Microwave dielectric properties of BaCu2-xMnxSi2O7 (x=0-0.04) ceramics

BaCu2-xMnxSi2O7 (x = 0-0.04) microwave dielectric ceramics were synthesized through solid-state reaction method. Effects of substitution with Mn2+ ions for Cu2+ ions on phase composition, crystal structure, and microwave dielectric properties of BaCu2Si2O7 ceramics were investigated in detail. XRD results revealed that BaCu2Si2O7 solid solution with orthorhombic structure was formed in all samples. Under combined action of porosity and ionic polarizability, epsilon(r) values of BaCu2-xMnxSi2O7 ceramics showed a tendency of first increasing and then decreasing with doping content of Mn2+ ions. The variation in Q(f) was attributed to the change of porosity and total lattice energy. The decrease in average bond energy contributed to falling tau(f) values. Besides, Raman shifts that resulted from stretching vibration of Cu-O bond exhibited an opposite trend compared with epsilon(r). FWHM of Raman peak for Si-O bond varied inversely with the Q(f) of BaCu2-xMnxSi2O7 ceramics.
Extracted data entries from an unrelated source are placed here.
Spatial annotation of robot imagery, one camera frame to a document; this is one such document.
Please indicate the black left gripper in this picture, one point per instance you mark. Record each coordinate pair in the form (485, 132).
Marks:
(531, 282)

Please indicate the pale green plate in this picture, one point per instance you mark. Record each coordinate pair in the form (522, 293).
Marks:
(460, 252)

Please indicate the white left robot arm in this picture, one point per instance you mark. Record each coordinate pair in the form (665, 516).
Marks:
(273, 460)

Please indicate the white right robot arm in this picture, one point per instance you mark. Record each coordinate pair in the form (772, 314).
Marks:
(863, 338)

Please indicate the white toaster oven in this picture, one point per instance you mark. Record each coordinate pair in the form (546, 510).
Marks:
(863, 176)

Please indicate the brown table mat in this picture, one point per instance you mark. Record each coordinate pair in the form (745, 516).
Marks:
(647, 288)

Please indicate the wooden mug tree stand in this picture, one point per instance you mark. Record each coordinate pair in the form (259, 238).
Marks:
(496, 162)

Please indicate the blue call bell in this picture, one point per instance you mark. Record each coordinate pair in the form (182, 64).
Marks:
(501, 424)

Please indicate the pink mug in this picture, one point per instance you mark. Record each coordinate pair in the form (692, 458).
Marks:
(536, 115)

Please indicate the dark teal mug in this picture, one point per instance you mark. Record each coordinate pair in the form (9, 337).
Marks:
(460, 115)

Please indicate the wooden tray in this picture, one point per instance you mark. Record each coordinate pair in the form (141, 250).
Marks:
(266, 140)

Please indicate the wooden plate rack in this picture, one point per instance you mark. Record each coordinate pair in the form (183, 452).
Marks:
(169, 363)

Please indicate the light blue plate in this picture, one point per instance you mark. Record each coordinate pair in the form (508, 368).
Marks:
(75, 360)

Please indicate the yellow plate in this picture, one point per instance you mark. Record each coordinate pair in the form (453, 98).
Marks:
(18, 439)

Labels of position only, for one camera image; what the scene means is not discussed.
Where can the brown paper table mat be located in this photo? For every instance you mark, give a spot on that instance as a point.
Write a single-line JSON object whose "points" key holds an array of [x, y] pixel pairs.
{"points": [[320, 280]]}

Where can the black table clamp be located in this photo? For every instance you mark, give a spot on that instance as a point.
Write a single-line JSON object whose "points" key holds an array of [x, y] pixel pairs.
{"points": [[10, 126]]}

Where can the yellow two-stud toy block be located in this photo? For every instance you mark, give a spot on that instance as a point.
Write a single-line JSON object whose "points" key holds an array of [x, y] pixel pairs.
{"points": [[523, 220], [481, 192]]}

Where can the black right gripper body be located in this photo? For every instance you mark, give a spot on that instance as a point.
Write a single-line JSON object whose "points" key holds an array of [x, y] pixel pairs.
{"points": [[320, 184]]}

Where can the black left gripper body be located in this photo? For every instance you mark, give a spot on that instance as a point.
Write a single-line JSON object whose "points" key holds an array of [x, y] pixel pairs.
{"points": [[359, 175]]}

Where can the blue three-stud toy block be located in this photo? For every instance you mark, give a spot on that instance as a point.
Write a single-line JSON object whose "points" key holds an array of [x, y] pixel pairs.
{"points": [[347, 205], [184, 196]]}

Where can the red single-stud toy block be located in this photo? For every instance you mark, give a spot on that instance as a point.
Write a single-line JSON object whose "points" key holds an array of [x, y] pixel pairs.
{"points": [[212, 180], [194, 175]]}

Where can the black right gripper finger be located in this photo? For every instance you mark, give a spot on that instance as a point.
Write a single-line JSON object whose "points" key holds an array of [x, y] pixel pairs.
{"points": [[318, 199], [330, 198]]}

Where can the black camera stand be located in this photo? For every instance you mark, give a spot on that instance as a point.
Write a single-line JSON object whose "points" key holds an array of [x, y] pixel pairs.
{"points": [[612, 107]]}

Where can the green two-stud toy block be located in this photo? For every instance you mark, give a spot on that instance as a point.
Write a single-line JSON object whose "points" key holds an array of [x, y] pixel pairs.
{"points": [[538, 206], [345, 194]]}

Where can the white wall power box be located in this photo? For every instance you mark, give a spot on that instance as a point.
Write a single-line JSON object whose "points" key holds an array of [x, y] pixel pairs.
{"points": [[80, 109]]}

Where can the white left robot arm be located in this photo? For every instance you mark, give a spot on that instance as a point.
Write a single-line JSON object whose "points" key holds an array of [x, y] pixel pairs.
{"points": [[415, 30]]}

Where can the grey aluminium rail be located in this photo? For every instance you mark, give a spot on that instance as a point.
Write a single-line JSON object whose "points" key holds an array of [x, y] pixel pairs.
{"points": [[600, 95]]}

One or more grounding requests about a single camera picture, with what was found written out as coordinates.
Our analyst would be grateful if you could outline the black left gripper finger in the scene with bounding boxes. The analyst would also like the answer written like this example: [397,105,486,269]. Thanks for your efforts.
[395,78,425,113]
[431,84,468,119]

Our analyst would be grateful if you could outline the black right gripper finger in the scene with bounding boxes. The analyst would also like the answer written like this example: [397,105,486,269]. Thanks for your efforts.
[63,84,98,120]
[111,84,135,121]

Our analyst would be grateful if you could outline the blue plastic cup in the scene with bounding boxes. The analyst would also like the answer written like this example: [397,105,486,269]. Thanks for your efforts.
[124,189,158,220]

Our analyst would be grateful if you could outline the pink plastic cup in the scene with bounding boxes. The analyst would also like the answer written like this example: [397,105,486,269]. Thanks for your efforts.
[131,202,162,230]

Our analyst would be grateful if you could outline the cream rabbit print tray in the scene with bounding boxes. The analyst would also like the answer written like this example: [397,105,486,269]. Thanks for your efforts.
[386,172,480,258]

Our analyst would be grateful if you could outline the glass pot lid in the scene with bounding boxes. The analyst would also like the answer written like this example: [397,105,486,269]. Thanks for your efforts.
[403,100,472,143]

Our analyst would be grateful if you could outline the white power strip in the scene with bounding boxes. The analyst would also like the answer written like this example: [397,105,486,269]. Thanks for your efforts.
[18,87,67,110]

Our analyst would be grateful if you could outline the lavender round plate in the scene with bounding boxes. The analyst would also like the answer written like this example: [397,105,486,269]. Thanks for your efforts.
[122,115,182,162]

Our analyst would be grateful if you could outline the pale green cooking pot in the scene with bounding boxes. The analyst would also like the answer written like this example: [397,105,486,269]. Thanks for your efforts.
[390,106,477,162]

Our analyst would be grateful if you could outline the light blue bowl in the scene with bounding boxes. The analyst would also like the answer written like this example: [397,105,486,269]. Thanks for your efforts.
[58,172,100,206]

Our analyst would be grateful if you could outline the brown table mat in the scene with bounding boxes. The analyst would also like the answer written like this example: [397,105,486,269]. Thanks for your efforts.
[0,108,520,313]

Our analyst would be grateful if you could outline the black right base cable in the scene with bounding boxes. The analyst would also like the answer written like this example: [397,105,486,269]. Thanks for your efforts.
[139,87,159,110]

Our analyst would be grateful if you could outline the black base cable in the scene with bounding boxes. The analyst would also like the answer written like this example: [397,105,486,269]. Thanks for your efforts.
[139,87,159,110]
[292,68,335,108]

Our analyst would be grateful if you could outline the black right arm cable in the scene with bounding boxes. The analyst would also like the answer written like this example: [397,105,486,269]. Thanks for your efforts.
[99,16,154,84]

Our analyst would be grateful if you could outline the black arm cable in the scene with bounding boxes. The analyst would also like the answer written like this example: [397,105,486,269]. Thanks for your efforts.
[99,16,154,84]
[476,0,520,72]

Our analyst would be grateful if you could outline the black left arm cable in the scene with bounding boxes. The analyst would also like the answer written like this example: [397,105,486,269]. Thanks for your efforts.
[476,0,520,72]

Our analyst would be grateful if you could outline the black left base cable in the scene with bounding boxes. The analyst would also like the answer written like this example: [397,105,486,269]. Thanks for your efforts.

The optimal properties were attained for BaCu2-xMnxSi2O7 (x = 0.02) ceramics sintered at 1020 degrees C: epsilon(r) = 8.12, Q(f) = 54,692 GHz, and tau(f) = - 29.5 ppm/degrees C.

Automated summary

BaCu2-xMnxSi2O7 microwave dielectric ceramics were synthesized, and the effects of Mn2+ substitution for Cu2+ on the phase composition, crystal structure, and microwave dielectric properties were investigated. The results showed that the dielectric constant of the ceramics exhibited an increasing and then decreasing trend with increasing Mn2+ doping content, while the change in Q(f) was related to the porosity and total lattice energy.